Die schwierige Lage zeigt auf, dass viele Reformen in der EU notwendig sind. Diese müssen allerdings konstruktiv und sachlich erarbeitet werden – und die wichtigsten Errungenschaften der EU müssen bewahrt und weiterentwickelt werden. Gleichzeitig braucht es weniger Bürokratie, darüber waren sich alle am vom Institut der Regionen Europas (IRE) organisierten 20. Salzburg Europe Summit einig.
Hahn verwies in seinem Impulsreferat auf den EU-Binnenmarkt als entscheidendes Asset der EU. Würde man den Binnenmarkt vollenden, gebe es Einsparungspotentiale bis zu 450 Mrd. Euro pro Jahr „und das nur auf der regulatorischen Seite“. Man müsse die Industrie stärken, um den Standort erhalten zu können. Es gebe in der EU exzellente Forschung, gut ausgebildete Menschen, aber es fehle an der „Übersetzung in Business, wofür es auch mehr Venture Capital brauchen wird“. Europa stehe für regelbasierte Weltordnung auf Basis von Recht, Verträgen und Reziprozität. Die europäische Wirtschaft müsse global agieren, auch als Ausdruck einer selbstbewussten EU. Mit Blick auf die Wettbewerbsfähigkeit meinte die Vize-Ministerin für Europäische Angelegenheiten der Tschechischen Republik, Pavlína Žáková, dass es hier mehr Liberalität und weniger Bürokratie brauche. Europa laufe Gefahr, zu viel zu regulieren. Hingegen brauche es im Binnenmarkt mehr Europa, mehr Fortschritt. Der Binnenmarkt müsse auch im digitalen Markt und im Bereich Energie vervollständigt werden. Gemeinsame Einkäufe und gemeinsame europäische Infrastrukturprojekte seien entscheidend. Deregulierung sei etwas, das in Europa immer mit guten Absichten begleitet sei, aber zu wenig umgesetzt werde. Kaum dass es darum gehe, welche Regelungen abgebaut werden sollten, sei es aber nicht mehr so einfach, sich festzulegen, führte die stv. Staatssekretärin für EU-Angelegenheiten Lettlands, Ingrīda Levrence, aus. Das nächste EU-Budget müsse das Level der EU-Ambition widerspiegeln. Das Ambitionslevel würde durchaus mit den Grundwerten zusammenhängen – und ohne Grundwerte habe man in der EU am Ende sehr wenig, was übrigbleibe.

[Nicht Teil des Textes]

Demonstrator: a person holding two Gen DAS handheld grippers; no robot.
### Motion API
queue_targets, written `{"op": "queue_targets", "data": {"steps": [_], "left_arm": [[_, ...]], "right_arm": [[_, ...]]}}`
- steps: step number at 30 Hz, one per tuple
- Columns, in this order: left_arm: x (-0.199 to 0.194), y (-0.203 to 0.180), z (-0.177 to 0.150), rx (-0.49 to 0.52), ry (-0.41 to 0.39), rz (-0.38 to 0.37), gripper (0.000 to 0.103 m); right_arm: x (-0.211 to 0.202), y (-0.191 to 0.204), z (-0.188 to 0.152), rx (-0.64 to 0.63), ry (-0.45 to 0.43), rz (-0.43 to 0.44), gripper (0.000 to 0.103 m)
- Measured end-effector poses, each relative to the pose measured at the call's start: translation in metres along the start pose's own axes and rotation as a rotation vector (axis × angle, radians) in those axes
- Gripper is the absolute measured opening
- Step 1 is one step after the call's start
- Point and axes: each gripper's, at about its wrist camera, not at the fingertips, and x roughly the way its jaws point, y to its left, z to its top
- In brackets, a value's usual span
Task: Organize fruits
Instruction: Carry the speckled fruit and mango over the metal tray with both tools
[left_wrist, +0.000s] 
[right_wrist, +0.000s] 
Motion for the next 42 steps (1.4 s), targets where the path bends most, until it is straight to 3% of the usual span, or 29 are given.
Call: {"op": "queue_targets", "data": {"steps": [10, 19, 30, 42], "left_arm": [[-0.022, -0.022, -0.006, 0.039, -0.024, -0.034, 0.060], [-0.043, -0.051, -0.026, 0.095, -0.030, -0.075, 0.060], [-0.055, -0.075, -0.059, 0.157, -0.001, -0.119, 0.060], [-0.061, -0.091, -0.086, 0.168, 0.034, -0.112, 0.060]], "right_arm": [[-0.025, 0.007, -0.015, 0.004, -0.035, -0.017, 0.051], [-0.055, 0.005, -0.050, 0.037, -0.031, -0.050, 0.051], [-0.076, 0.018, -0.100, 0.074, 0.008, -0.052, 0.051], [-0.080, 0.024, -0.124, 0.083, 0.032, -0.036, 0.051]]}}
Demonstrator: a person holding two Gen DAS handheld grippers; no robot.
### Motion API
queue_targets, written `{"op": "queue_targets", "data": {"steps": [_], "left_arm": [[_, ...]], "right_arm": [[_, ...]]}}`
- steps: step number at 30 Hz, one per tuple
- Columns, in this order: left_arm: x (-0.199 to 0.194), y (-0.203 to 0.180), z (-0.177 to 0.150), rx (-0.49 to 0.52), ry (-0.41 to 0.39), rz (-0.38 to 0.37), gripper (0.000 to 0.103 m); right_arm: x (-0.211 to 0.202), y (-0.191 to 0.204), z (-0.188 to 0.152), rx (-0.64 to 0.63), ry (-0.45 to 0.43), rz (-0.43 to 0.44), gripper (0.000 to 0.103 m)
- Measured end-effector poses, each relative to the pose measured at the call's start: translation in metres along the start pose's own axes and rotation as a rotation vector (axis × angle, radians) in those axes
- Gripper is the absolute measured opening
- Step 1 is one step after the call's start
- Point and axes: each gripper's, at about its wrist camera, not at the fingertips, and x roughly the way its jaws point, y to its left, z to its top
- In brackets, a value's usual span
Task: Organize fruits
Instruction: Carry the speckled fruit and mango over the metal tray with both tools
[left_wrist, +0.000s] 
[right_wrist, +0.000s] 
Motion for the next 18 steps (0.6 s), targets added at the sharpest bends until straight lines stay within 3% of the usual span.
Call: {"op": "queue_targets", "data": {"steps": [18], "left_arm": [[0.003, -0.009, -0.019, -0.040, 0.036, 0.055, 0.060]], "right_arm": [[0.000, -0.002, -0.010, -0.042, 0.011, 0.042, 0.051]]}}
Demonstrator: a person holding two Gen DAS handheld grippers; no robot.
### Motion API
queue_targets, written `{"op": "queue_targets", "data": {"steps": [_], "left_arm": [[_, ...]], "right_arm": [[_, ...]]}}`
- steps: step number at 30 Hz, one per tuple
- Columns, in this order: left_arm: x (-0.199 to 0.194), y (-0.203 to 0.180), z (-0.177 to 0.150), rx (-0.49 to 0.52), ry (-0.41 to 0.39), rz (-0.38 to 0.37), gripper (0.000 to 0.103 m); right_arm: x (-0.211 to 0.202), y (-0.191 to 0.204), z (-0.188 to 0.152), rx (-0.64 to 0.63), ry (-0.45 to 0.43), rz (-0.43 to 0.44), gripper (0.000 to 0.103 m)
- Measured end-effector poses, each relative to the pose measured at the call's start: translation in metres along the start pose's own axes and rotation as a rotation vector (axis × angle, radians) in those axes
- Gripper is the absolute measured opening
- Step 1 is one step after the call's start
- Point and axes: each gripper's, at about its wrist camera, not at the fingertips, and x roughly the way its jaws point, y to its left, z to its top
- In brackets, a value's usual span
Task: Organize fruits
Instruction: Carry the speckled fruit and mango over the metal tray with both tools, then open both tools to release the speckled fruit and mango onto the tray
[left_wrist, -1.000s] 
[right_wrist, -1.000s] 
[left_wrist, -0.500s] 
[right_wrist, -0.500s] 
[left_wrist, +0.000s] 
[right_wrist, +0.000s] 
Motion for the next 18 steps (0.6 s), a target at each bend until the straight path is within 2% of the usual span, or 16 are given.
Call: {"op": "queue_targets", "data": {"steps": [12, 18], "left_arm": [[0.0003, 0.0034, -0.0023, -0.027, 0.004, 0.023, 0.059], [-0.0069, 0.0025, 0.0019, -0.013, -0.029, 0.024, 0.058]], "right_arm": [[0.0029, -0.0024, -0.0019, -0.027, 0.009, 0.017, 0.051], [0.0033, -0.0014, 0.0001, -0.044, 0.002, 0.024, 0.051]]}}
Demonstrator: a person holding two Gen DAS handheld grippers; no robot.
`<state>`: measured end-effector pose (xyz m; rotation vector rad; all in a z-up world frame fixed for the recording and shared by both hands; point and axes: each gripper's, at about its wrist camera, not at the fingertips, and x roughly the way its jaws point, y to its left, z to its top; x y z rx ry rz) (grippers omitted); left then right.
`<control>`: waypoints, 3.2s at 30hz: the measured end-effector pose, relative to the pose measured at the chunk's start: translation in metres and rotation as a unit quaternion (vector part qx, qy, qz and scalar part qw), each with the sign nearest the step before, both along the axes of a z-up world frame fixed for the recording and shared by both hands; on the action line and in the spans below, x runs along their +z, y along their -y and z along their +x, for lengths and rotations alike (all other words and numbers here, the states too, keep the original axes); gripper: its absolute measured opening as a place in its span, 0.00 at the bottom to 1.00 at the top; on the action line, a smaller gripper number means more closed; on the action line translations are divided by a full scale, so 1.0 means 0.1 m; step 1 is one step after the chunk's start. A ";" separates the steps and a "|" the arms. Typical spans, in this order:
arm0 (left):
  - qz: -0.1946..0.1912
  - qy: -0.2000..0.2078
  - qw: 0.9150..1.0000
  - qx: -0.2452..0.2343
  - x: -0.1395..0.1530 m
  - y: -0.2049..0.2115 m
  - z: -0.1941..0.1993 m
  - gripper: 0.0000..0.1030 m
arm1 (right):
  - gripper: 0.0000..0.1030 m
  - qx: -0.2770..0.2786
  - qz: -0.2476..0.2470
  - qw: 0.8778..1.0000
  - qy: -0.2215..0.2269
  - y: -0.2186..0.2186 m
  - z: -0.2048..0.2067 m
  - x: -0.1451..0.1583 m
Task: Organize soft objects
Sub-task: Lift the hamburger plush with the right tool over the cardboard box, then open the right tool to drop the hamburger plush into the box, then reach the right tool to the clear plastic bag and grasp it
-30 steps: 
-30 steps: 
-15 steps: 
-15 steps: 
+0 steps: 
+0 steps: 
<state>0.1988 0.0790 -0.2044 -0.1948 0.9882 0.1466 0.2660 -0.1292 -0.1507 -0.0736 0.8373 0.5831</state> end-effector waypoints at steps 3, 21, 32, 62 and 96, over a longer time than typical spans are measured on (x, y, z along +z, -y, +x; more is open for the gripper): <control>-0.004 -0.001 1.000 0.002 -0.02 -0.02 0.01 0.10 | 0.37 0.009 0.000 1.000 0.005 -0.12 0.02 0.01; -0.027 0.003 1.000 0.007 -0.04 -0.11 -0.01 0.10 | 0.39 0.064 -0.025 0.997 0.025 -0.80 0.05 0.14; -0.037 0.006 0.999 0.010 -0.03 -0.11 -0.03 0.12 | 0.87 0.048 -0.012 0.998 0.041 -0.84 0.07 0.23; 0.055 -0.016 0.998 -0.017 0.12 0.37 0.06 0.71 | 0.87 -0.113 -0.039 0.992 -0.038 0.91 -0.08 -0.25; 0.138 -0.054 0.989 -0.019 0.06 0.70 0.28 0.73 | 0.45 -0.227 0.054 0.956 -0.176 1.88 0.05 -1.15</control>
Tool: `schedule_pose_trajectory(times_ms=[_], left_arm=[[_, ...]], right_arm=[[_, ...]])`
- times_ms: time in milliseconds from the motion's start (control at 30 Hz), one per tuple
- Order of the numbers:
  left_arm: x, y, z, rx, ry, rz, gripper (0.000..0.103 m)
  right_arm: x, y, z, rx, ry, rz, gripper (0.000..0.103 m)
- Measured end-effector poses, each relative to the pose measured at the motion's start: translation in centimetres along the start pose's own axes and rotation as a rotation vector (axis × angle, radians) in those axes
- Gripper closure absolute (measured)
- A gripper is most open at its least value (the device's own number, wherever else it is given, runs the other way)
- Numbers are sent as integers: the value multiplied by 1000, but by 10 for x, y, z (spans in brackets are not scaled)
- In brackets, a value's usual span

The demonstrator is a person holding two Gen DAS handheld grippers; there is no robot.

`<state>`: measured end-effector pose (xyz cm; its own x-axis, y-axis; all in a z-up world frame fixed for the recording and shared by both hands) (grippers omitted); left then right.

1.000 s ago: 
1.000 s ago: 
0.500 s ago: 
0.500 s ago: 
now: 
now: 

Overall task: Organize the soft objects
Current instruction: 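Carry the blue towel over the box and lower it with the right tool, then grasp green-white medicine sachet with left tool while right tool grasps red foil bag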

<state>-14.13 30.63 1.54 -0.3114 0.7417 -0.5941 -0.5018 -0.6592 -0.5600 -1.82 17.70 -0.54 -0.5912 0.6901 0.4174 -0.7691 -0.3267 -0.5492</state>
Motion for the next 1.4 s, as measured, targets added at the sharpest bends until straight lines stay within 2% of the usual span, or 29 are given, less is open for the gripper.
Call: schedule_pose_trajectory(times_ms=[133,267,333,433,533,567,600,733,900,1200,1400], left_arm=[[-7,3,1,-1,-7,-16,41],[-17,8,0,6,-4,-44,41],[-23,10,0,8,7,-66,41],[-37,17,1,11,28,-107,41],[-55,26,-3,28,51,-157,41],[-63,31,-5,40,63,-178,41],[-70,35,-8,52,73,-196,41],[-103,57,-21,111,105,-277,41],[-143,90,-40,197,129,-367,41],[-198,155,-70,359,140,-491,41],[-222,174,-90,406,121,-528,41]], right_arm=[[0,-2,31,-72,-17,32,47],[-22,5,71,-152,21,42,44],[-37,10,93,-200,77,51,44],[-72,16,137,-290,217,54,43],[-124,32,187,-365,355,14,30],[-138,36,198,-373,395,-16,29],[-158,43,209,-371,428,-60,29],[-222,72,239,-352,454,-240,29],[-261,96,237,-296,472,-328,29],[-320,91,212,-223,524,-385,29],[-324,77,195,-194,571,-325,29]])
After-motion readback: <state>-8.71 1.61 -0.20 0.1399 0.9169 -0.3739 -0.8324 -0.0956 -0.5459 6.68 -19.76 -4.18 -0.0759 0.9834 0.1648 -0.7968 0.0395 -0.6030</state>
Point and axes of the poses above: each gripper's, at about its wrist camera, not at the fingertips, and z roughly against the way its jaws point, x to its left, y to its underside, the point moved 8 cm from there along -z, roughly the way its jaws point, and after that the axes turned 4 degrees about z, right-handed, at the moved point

Das Lieferkettengesetz sei ein prominentes Beispiel, das immer wieder zitiert werde, aber für viel mehr stehe. Es gehe um Risikovermeidung, dafür sei es ein bemerkenswerter Versuch, der einen riesigen Umsetzungsaufwand mit sich bringe, erläuterte der Staatssekretär für Europaangelegenheiten und Internationales des Landes Nordrhein-Westfalen, Mark Speich. Als Beispiel nannte er Marmor für Grabsteine, was hauptsächlich aus Indien und China importiert würde. Von Unternehmen zu verlangen, die genauen Herkunftsnachweise in anderen Teilen der Welt zu bekommen, sei gewaltig. Bei Haftungsfragen entstünde dann auch ein Problem der Verantwortung. Bei der Entwicklung der EU-Gesetzgebung sei die Einbindung der Stakeholder von entscheidender Bedeutung, führte Gabriele Abels aus, Jean-Monnet-Professorin für Vergleichende Politikwissenschaft und Europäische Integration (Universität Tübingen). Hier könne etwa nachgedacht werden, ob der Ausschuss der Regionen zusätzliche Kompetenzen erhalten solle, um Verfahren zu verbessern. Genau genommen hätte sie selbst eine Entsendung nach der EU-Entsenderichtlinie gebraucht, um im Rahmen des Kongresses in Salzburg aufzutreten. Hier müsse genauer geprüft werden, ob eine Regelung praxisnah und nicht unnötig bürokratisch sei.